Było tak nawet pomimo tego, że zapewne większość osób, które były w kinie Luna w ubiegłą sobotę, już wcześniej oglądały Moto 4. Wybierając się na seans organizowany przez MotoX na pewno nikt nie żałował. Oglądany na komputerze wydaje się wypasiony, ale dopiero w kinie Moto 4 jest w stanie oddać 100% swojego kunsztu. Ci, którzy widzieli go po raz pierwszy, oglądali go na pewno nie po raz ostatni!
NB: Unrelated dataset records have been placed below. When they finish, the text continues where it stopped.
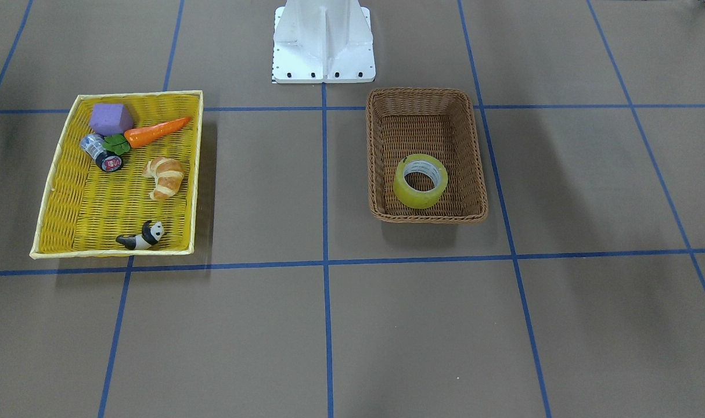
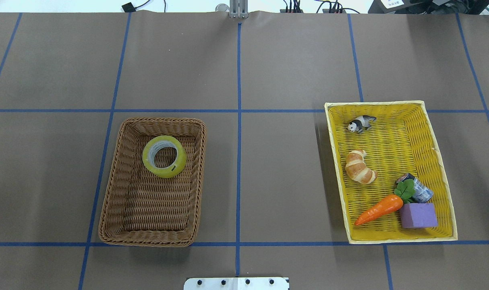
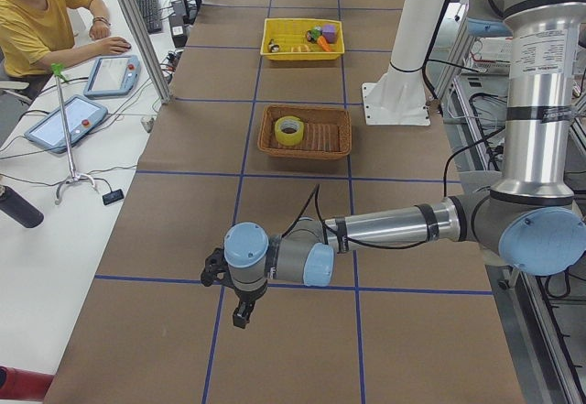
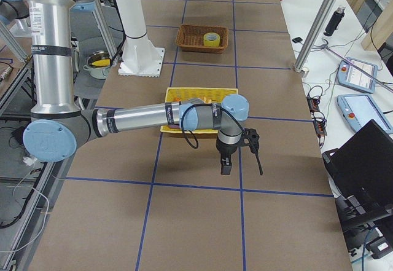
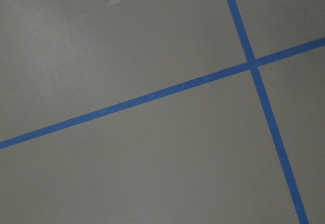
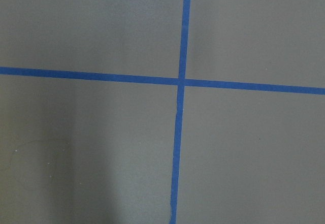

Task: Move tape to another basket

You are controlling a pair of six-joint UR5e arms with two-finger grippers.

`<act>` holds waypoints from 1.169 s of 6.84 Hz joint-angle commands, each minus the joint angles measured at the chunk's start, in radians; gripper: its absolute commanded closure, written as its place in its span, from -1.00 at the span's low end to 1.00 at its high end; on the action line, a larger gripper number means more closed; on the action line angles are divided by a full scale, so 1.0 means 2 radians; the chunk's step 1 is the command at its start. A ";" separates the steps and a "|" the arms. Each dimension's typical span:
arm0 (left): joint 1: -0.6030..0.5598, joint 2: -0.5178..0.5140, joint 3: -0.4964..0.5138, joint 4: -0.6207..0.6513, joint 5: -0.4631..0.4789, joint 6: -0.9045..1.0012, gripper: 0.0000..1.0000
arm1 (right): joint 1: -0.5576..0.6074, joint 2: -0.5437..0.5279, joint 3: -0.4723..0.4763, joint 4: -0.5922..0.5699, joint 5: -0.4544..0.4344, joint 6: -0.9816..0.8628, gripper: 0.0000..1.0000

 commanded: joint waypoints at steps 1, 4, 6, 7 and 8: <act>-0.004 0.007 -0.052 0.074 -0.019 0.003 -0.99 | 0.000 0.001 0.000 0.000 0.001 0.000 -1.00; -0.003 0.008 -0.059 0.094 -0.021 0.000 -0.99 | 0.000 0.002 0.001 0.001 0.002 0.001 -1.00; -0.002 0.006 -0.067 0.092 -0.020 0.002 -0.99 | 0.000 0.002 0.001 0.001 0.002 0.001 -1.00; -0.003 0.007 -0.065 0.083 -0.020 0.003 -0.99 | 0.000 0.002 0.000 0.001 0.002 0.001 -1.00; -0.003 0.007 -0.067 0.077 -0.020 0.002 -0.99 | 0.000 0.002 0.000 0.001 0.002 0.001 -1.00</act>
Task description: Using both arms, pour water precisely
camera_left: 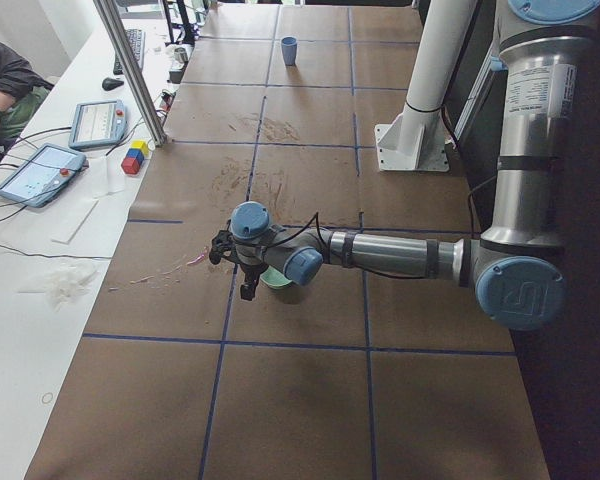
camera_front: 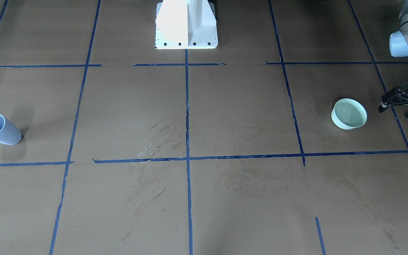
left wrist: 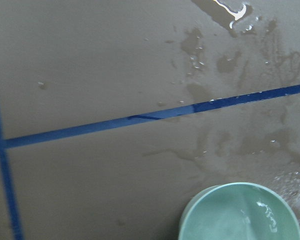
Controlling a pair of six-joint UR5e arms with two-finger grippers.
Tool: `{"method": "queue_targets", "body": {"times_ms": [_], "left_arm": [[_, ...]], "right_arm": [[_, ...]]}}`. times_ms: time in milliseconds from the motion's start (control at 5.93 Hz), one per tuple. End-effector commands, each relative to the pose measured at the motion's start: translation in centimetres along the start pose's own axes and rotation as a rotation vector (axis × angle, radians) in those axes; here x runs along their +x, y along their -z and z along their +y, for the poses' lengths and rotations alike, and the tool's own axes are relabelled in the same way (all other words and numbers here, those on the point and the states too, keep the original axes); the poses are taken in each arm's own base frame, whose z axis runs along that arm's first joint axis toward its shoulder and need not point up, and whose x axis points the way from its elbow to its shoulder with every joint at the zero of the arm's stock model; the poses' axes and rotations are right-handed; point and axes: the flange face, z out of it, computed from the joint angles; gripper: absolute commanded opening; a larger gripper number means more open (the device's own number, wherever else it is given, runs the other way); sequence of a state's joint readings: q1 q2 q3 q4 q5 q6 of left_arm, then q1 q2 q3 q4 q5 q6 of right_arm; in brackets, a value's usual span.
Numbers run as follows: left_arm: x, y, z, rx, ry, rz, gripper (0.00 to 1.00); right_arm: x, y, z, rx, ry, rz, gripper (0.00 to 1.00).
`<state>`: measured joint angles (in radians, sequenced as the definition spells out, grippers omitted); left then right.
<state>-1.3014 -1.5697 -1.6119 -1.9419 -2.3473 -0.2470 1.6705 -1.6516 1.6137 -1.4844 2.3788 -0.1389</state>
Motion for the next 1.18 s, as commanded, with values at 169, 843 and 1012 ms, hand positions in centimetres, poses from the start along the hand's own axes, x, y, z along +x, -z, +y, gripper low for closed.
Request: {"method": "queue_targets", "body": {"times_ms": [169,843,1012], "left_arm": [[-9.4,8.5,2.5,-0.033,-0.011,-0.09,1.0],[-12.8,7.3,8.7,-0.129,0.121,-0.099,1.0],[-12.3,7.7,8.8,-0.129,0.124,-0.099,1.0]], "right_arm": [[-0.2,0.4,-0.8,0.005,0.002,0.008,1.0],[-1.4,-1.0,-1.5,-0.068,-0.026,-0.003,1.0],[-2.5,-2.2,-1.7,-0.093,-0.002,-0.005,1.0]]}}
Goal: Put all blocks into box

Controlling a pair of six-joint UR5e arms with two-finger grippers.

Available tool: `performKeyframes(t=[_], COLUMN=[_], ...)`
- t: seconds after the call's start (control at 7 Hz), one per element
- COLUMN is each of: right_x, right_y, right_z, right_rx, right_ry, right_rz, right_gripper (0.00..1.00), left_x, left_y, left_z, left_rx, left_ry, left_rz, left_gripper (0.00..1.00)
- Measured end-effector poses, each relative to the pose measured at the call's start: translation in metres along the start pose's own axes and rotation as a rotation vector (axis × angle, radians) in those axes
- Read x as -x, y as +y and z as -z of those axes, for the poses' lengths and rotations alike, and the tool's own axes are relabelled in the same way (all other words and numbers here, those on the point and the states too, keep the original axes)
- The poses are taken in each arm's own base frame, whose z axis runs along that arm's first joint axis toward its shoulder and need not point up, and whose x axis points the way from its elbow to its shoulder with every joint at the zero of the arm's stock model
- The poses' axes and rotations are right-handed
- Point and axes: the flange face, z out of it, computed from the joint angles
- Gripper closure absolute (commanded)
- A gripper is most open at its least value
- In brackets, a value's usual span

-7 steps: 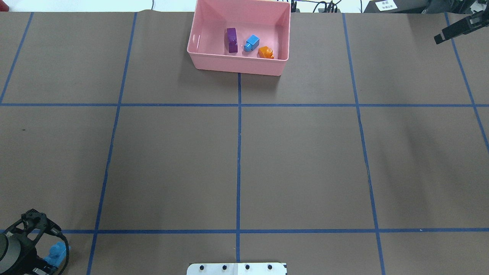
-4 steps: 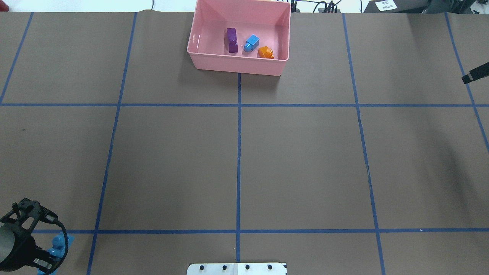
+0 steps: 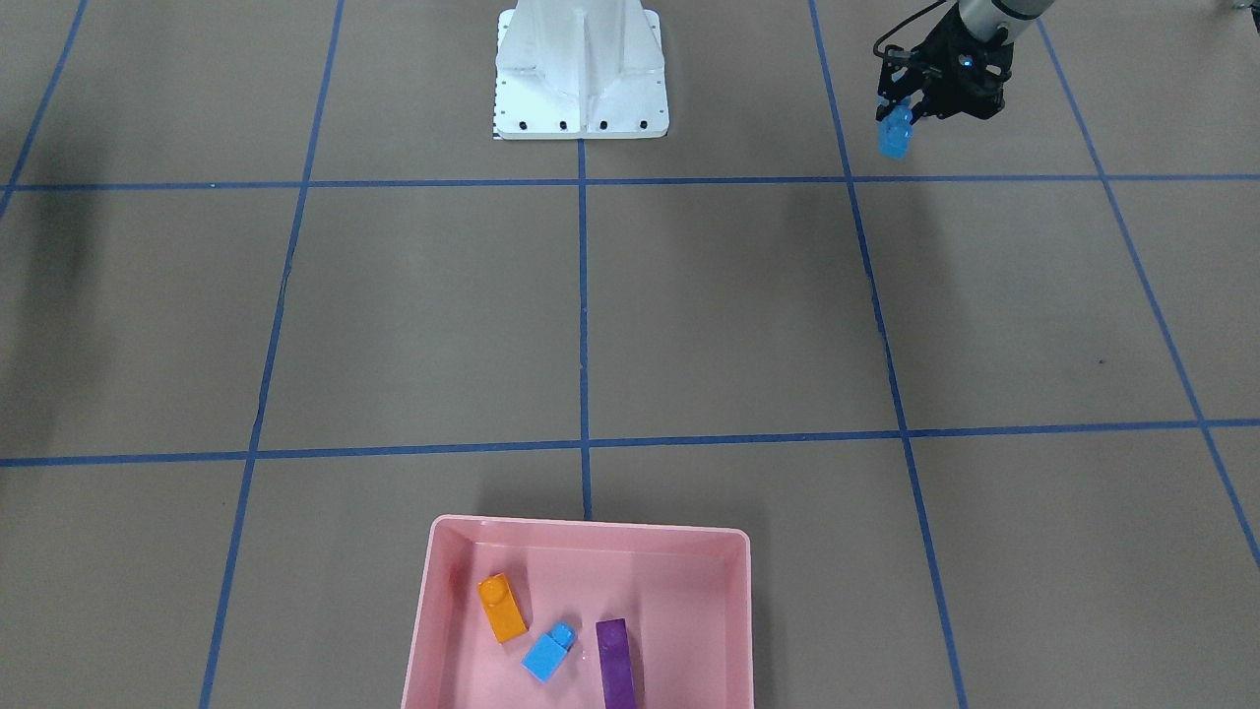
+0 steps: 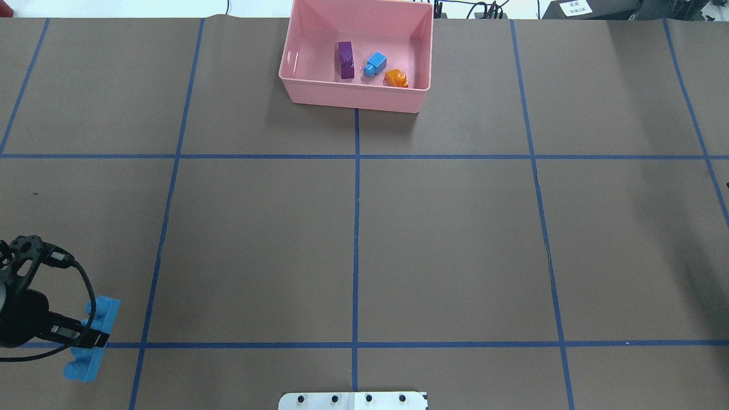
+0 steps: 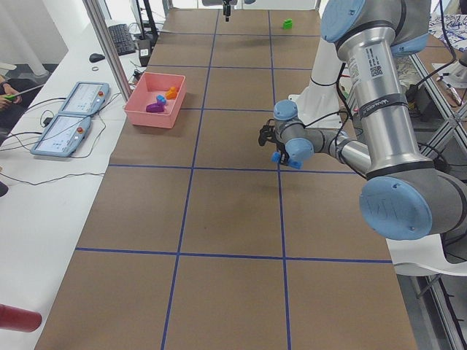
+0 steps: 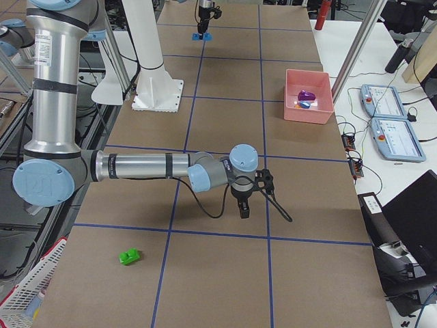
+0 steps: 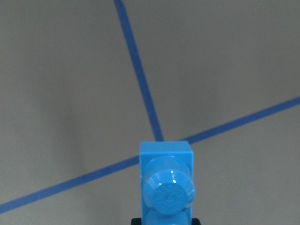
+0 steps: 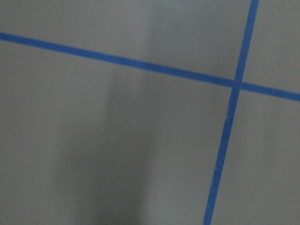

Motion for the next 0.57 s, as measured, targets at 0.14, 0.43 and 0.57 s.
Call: performKeyframes(t=[0.14, 0.43, 0.57], right_x=[0.002, 0.005, 0.007], right_y=[0.029, 0.080, 0.110], right_z=[-0.019, -0.046, -0.047], right_rx=[0.057, 0.153, 0.188], right_ry=[0.020, 0.084, 0.100], right_rz=[0.006, 0.028, 0.043], right_gripper=[0.00, 0.00, 0.00], left_x=[-0.013, -0.029, -0.033], left_y=[-0.016, -0.047, -0.059], left_z=[0.008, 0.027, 0.032], left_rx=[-0.034, -0.117, -0.144], left_ry=[0.035, 0.074, 0.081], left_rz=[-0.010, -0.018, -0.017], left_gripper=[1.00, 1.00, 1.00])
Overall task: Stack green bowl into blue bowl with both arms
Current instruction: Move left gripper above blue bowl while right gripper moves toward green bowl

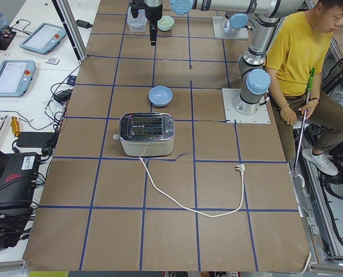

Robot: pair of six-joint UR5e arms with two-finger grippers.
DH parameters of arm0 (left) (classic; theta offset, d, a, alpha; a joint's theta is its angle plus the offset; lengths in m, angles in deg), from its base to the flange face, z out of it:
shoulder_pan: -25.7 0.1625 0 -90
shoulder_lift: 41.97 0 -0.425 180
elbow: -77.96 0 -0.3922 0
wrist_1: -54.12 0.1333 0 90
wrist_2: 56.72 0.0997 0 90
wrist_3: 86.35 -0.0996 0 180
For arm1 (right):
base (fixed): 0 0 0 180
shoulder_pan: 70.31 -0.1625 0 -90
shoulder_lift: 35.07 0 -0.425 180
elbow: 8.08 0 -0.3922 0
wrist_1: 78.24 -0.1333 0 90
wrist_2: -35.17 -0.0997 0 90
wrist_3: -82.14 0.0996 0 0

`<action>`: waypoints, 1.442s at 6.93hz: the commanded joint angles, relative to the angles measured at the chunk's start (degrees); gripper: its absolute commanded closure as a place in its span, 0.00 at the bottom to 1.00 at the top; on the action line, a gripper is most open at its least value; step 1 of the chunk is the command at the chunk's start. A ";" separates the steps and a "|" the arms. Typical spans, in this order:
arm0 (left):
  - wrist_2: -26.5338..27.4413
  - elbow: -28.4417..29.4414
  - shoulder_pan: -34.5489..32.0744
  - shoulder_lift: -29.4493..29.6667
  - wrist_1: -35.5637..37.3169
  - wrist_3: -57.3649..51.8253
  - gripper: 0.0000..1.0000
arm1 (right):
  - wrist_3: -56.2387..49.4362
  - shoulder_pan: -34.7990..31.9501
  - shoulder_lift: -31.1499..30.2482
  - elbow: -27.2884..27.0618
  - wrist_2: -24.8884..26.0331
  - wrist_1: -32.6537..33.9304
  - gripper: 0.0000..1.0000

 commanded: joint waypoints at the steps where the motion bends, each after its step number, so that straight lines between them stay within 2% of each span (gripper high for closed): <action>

Wracając jednak do samej imprezy, przebiegła wręcz wzorowo i na pewno chcielibyśmy oglądać wszystkie najnowsze offroadowe produkcje właśnie tak, jak w poprzedni weekend. Nie wszystkie miejsca na sali zostały zajęte, jednak na brak widzów na pewno nie można narzekać. Gości przed motocrossowym show witał Monster Energy częstując wszystkich nowym napojem i odpowiednio nastrajając do ekstremalnych ujęć. Na moment przed odpaleniem filmu, wśród widzów rozlosowane zostały 4 wydania Moto 4 na DVD. Trzy z nich zgarnęli najmłodsi fani na sali, a ostatni powędrował dla tego, kto wiedział, ile lat ma MotoRmania – a Wy wiecie? 😉
Wraz z rozpoczęciem pierwszej sceny na ranczu Carmichaela z gospodarzem Rickim oraz Ryanem Dungeym i dobrą muzyką na wejściu, było już wiadomo, że będzie się przyjemnie oglądało. Niesamowite miejscówki, jak pasmo górskie w Santa Barbara, pustynie, prywatne tory czy freeridowa trasa w winnicach, które odwiedziliśmy z takimi zawodnikami jak Kurt Caselli, Tadek Błażusiak, Zach Osbourne, Ken Roczen, Eli Tomac oraz Tyler Roberts, naprawdę przyprawiły o dreszcze i tylko jeszcze bardziej nakręciły do jazdy przed zbliżającym się sezonem…
Tego filmu nie można nie obejrzeć! A w kinie robi wrażenie 1000 razy większe niż w domu! Kto nie był, niech żałuje.